How should be taken EFFERALGANODIS 500 mg dispersible tablet?
This medicine is intended for adults.
• Adults: The maximum daily dose is 3000 mg paracetamol per day, ie 6 tablets of 500 mg daily. The usual dose is one tablet of 500 mg in one dose, and the dose was repeated if necessary after an interval of at least 4 hours, without exceeding the maximum dose of 6 tablets per day. In cases of severe pain or fever, two tablets of 500 mg, the dose was repeated if necessary after an interval of at least 4 hours, but should not exceed 6 tablets per day.
Regular consumption eliminates fluctuations in the degree of pain or temperature.
In adults, an interval of at least 4 hours between doses. In case of severe kidney disease (severe renal insufficiency) interval between doses should be at least 8 hours. Orally. Place the tablet on your tongue until it melts. Take the tablets without water.
If you feel that the effect of EFFERALGANODIS 500 mg dispersible tablet is too strong or too weak j, tell your doctor.
If you are taking more than necessary EFFERALGANODIS 500 mg, tell a doctor. If you forget to take EFFERALGANODIS 500 mg, do not take a double dose to make up for a forgotten individual dose.
Consequences of stopping EFFERALGANODIS 500 mg were observed.
Like all other medicines, EFFERALGANODIS 500 mg dispersible tablets can have side effects:
In rare cases may occur skin rash or allergic reaction. If this happens, stop taking it immediately and tell your doctor.
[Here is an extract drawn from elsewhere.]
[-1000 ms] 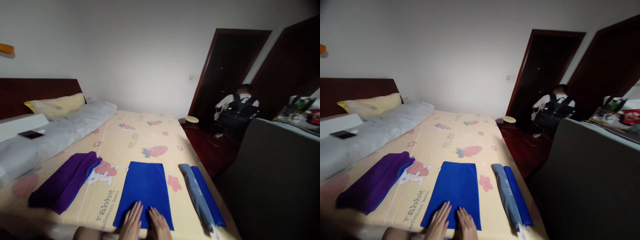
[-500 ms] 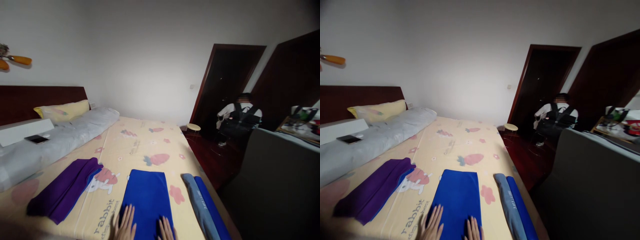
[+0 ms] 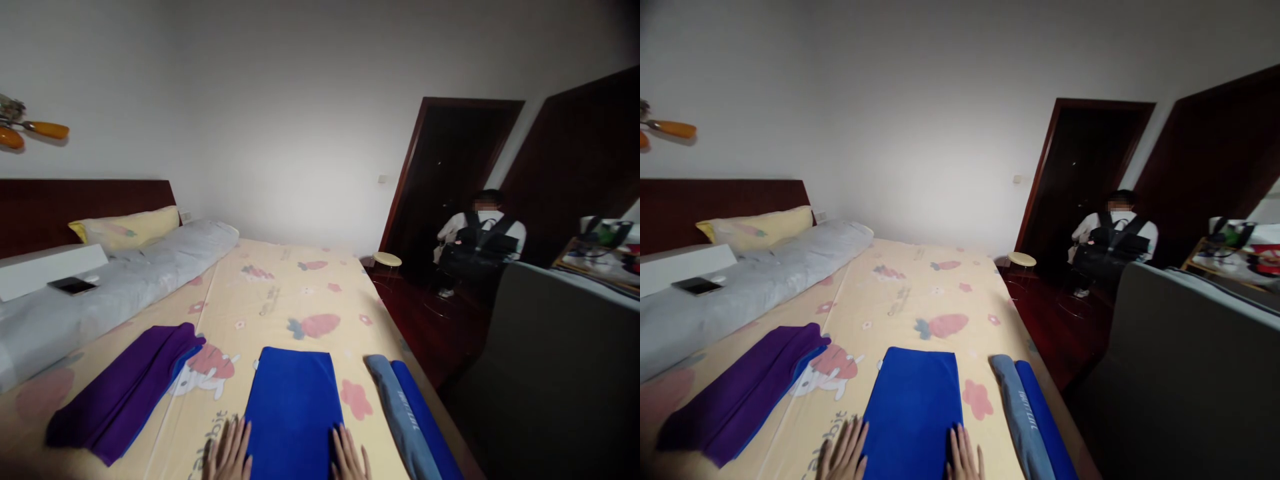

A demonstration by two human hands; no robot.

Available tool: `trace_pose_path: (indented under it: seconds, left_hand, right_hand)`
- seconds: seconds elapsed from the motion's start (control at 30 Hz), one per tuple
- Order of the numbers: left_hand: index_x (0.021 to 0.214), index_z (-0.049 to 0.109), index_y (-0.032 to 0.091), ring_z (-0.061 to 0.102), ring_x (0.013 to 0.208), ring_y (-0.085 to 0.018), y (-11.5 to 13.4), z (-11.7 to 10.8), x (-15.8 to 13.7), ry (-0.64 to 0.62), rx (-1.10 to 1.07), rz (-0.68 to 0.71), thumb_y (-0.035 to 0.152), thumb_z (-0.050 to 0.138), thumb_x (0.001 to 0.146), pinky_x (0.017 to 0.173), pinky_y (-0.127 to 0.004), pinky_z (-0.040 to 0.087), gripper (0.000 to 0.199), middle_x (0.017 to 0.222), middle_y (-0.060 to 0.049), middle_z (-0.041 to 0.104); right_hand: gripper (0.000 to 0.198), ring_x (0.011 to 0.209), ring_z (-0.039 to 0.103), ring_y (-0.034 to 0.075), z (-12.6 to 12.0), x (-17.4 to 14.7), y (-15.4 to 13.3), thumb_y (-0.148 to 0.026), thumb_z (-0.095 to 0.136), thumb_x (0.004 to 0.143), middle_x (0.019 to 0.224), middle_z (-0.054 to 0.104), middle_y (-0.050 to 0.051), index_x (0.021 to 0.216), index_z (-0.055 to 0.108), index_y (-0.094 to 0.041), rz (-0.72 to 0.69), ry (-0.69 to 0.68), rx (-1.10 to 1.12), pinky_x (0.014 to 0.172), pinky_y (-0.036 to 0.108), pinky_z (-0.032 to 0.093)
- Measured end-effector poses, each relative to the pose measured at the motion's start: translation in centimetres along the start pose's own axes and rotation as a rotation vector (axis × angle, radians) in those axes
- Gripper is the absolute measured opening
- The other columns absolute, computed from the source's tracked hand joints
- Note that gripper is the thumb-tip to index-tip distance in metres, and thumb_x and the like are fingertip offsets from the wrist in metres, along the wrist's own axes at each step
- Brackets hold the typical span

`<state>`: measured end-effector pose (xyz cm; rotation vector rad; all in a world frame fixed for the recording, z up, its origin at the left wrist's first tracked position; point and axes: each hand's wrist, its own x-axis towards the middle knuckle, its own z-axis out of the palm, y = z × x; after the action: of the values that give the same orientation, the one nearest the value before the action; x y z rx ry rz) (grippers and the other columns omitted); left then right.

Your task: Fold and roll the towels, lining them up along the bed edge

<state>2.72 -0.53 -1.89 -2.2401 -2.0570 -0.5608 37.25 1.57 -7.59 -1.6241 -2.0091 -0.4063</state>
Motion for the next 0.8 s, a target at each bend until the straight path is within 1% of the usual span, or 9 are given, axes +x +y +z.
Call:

• In extremely rare cases, changes in the results of laboratory tests, causing the need for regular blood samples: eg. abnormally low levels of certain 8i-led blood cells (platelets) possibly leading to bleeding from the nose and gums. If this occurs, consult a doctor.
Tell your doctor about any side effects not mentioned in this leaflet.
Store at temperatures below 30 ° C in a dry place. Keep away from children. Do not use after the expiry date stated on the packaging.